:: SOURCE DATA

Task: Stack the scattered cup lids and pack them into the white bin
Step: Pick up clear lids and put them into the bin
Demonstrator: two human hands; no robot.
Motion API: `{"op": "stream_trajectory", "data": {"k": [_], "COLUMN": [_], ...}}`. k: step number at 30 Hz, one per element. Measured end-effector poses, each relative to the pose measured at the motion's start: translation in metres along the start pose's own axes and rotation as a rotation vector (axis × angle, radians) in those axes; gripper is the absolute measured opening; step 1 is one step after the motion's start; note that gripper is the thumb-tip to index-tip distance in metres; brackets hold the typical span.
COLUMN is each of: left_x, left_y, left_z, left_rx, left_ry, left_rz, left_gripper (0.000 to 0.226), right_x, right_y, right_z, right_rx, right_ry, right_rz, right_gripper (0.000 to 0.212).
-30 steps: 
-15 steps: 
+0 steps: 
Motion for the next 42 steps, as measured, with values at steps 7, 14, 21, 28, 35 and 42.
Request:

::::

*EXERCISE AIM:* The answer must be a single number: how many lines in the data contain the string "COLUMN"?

*TASK SOLUTION:* 2